Франсуа расцвел, заверил баронессу, что сделает все наилучшим образом и проследит за тем, чтобы лавка приносила прибыль, как и сейчас.
– А что с той особой, которая захотела окрутить князя? – спохватился он. – Вы нашли ее, мадам? Она действительно в сговоре с этой, с ясновидящей?
– Нет, я ее пока не нашла, – с сожалением призналась Амалия. – Но, думаю, она как-нибудь проявится, вряд ли заставит себя долго ждать. Новый год уже совсем скоро.
– Думаете, непременно захочет познакомиться с князем? – Франсуа, как и все, кто работал с баронессой Корф, схватывал ее мысли на лету.
– Это одно из условий, – напомнила баронесса. – Знакомство до Нового года, белая сирень и зеленая лошадь. Только не стоит упускать из виду, что белая сирень может быть, к примеру, вышивкой на платье или даже названием какого-нибудь заведения, как и зеленая лошадь. Поэтому я и сказала тебе, что мы не найдем в Париже по этим признакам нашу авантюристку. Конечно, если бы мы знали, кто она такая, нам было бы значительно проще ее обнаружить. Я почти уверена, что дама навещала мадам Этуаль незадолго до князя, но…
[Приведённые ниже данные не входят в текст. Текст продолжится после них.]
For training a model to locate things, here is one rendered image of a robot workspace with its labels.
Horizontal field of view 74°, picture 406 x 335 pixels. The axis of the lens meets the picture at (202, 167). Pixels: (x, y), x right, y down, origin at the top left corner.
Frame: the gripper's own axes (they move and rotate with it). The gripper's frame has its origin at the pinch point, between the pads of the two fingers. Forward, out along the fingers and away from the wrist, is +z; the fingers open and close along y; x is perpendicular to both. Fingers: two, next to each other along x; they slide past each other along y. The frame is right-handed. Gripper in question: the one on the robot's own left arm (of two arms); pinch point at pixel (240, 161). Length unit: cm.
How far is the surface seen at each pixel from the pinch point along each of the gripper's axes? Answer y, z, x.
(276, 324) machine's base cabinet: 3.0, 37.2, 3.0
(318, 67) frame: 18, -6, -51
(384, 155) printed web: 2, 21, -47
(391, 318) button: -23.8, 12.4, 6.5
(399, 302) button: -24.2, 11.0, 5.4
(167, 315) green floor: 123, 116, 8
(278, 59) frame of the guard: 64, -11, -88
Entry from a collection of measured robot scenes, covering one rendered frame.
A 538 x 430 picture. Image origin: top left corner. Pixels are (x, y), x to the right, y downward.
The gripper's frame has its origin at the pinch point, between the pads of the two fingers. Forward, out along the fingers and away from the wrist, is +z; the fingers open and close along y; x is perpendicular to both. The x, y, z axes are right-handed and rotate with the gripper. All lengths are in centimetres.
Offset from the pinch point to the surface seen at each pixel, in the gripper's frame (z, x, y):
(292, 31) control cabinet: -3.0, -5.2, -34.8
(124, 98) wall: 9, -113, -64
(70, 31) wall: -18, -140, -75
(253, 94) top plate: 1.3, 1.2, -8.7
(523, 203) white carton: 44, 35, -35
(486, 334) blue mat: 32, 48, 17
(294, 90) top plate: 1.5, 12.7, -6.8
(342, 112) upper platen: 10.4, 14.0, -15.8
– А может быть, мне стоит втереться в доверие к горничной мадам Этуаль? – предложил Франсуа. – Ей-богу, ради нашего дела я на все готов! И потом, разве вы сами не говорили, что если кто и знает все о господах, так именно слуги?
– Я ценю твою готовность пожертвовать собой, Франсуа, но горничная мадам Этуаль еще старше, чем ее госпожа. – Амалия вздохнула, а Франсуа вытаращил глаза. – Так что не следует отклоняться от плана. Ты пока занимайся лавкой, а я буду ждать, когда неизвестная нам особа, наконец, появится. Тогда мы и решим, что делать дальше. И очень хорошо, что князь настроен скептично по отношению к своей якобы судьбе.
Однако ловкая особа, появления которой так ждала баронесса Корф, объявилась куда быстрее. И вовсе не там, где ее ждали.
* * *
Франсуа закончил послание Анжело, заклинающее того прислать свежие цветы, причем как можно скорее, и спустился в лавку, где одиноко чахли в вазах несколько последних вялых роз. Подумав немного, он стал переставлять вазы, чтобы подпорченные цветы не так бросались в глаза, но тут его прервал нетерпеливый стук в дверь.